I have a repository with several folders and many subfolders and files inside:
/folder1/....
/folder2/....
/folder3/....
And whenever I change one (or more), an automated system should git pull the changes and recompile the code. Each folder has its own compilation script and it takes a long time to compile each of them. Is there a way to know, for the changes I'm about to pull, what were the modified folders, so I can run only those compilation scripts that are needed and not all of them?
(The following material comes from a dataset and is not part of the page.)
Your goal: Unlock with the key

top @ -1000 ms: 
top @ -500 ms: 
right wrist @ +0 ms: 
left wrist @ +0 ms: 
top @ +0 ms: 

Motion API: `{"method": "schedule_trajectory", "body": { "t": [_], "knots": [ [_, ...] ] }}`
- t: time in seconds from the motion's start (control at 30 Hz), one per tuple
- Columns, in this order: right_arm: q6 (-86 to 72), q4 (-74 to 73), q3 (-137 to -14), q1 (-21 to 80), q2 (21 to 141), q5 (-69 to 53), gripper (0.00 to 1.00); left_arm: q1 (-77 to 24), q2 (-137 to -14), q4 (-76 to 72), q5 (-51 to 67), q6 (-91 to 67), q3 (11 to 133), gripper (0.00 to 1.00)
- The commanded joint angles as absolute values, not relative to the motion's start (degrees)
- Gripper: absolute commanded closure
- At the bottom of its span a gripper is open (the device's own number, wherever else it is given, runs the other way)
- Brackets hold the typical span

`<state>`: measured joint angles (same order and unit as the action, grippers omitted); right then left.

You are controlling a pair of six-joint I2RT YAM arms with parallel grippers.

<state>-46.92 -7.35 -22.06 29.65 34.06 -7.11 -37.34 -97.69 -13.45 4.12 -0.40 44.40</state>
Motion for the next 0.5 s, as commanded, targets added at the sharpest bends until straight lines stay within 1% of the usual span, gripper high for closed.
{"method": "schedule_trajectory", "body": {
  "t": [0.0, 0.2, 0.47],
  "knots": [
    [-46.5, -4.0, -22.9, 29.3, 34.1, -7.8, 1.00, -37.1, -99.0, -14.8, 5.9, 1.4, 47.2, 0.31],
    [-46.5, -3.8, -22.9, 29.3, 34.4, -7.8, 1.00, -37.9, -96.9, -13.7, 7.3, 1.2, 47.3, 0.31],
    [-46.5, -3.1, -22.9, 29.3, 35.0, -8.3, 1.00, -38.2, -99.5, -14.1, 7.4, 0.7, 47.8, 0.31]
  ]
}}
CodePudding user response:
Fetch first:
git fetch
OPTION 1
So, let’s say you want to check if your current branch has changes in the folder when compared to origin:
$ git diff --quiet HEAD origin/<branch> -- <path/to/dir> || echo changed
For example:
$ git diff --quiet HEAD origin/master -- folder1 || echo changed
If there are any changes in folder1 since the most recent fetch, you will see the word "changed" in the console:
changed
OPTION 2
Let's see what has changed:
git diff <branch>...origin/<branch> <path/to/dir>
For example:
git diff master...origin/master folder1
If there were changes in the specified path, Git will output those changes. Then you can merge.
git merge origin/<branch>
After that, you can compile the project (if necessary).
In addition
You can also find out if there have been changes in the last n commits in a given folder. To do this, you can run the following command:
git log --name-status -n <path/to/dir>
For example:
git log --name-status -2 folder1
This will allow you to see the changes for the last 2 commits in the folder1 folder.
CodePudding user response:
If the automated system is plugged into a known hosting solution (e.g : a CI job for github, gitlab, azure devops ...), you should be able to get the information of "what was the previous commit for that branch ?" from the data in the trigger.
Check the documentation for your hosting service.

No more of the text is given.